_To do_
Write out the listing below again, precisely as it is given.

*** Provided material ***

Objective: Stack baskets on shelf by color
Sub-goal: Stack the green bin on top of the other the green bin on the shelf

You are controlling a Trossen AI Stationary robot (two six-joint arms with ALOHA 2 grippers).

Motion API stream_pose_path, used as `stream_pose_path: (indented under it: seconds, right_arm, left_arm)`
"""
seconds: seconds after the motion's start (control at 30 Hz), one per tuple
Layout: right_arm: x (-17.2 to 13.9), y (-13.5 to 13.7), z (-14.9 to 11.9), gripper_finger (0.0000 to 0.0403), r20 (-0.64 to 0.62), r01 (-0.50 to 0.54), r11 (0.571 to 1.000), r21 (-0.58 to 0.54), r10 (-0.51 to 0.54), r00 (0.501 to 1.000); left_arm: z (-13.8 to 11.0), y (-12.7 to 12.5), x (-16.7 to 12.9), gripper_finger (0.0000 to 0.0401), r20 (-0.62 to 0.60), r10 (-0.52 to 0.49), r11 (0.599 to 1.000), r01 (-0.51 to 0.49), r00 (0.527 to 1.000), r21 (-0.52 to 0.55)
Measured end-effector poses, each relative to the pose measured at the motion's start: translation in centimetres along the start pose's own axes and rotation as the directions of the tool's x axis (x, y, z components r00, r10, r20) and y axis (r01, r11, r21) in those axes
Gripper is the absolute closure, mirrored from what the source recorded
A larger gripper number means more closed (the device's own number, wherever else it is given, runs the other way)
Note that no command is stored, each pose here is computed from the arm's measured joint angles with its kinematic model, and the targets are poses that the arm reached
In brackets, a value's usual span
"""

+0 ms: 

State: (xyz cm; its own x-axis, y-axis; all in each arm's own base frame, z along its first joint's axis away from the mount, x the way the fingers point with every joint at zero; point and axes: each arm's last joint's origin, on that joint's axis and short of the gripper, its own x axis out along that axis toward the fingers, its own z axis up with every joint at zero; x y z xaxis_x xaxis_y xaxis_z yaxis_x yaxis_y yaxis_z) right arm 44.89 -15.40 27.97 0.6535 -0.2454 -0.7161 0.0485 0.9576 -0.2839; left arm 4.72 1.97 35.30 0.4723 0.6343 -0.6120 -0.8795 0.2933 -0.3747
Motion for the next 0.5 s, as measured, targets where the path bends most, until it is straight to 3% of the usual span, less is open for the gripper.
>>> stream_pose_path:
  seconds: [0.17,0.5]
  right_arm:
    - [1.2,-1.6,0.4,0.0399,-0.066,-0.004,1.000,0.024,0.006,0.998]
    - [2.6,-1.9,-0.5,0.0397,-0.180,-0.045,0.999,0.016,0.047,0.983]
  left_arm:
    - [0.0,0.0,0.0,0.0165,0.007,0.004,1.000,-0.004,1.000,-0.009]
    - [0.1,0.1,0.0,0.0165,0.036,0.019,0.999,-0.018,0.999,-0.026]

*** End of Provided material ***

_Result of the exercise_
Objective: Stack baskets on shelf by color
Sub-goal: Stack the green bin on top of the other the green bin on the shelf

You are controlling a Trossen AI Stationary robot (two six-joint arms with ALOHA 2 grippers).

Motion API stream_pose_path, used as `stream_pose_path: (indented under it: seconds, right_arm, left_arm)`
"""
seconds: seconds after the motion's start (control at 30 Hz), one per tuple
Layout: right_arm: x (-17.2 to 13.9), y (-13.5 to 13.7), z (-14.9 to 11.9), gripper_finger (0.0000 to 0.0403), r20 (-0.64 to 0.62), r01 (-0.50 to 0.54), r11 (0.571 to 1.000), r21 (-0.58 to 0.54), r10 (-0.51 to 0.54), r00 (0.501 to 1.000); left_arm: z (-13.8 to 11.0), y (-12.7 to 12.5), x (-16.7 to 12.9), gripper_finger (0.0000 to 0.0401), r20 (-0.62 to 0.60), r10 (-0.52 to 0.49), r11 (0.599 to 1.000), r01 (-0.51 to 0.49), r00 (0.527 to 1.000), r21 (-0.52 to 0.55)
Measured end-effector poses, each relative to the pose measured at the motion's start: translation in centimetres along the start pose's own axes and rotation as the directions of the tool's x axis (x, y, z components r00, r10, r20) and y axis (r01, r11, r21) in those axes
Gripper is the absolute closure, mirrored from what the source recorded
A larger gripper number means more closed (the device's own number, wherever else it is given, runs the other way)
Note that no command is stored, each pose here is computed from the arm's measured joint angles with its kinematic model, and the targets are poses that the arm reached
In brackets, a value's usual span
"""

+0 ms: 

State: (xyz cm; its own x-axis, y-axis; all in each arm's own base frame, z along its first joint's axis away from the mount, x the way the fingers point with every joint at zero; point and axes: each arm's last joint's origin, on that joint's axis and short of the gripper, its own x axis out along that axis toward the fingers, its own z axis up with every joint at zero; x y z xaxis_x xaxis_y xaxis_z yaxis_x yaxis_y yaxis_z) right arm 44.89 -15.40 27.97 0.6535 -0.2454 -0.7161 0.0485 0.9576 -0.2839; left arm 4.72 1.97 35.30 0.4723 0.6343 -0.6120 -0.8795 0.2933 -0.3747
Motion for the next 0.5 s, as measured, targets where the path bends most, until it is straight to 3% of the usual span, less is open for the gripper.
>>> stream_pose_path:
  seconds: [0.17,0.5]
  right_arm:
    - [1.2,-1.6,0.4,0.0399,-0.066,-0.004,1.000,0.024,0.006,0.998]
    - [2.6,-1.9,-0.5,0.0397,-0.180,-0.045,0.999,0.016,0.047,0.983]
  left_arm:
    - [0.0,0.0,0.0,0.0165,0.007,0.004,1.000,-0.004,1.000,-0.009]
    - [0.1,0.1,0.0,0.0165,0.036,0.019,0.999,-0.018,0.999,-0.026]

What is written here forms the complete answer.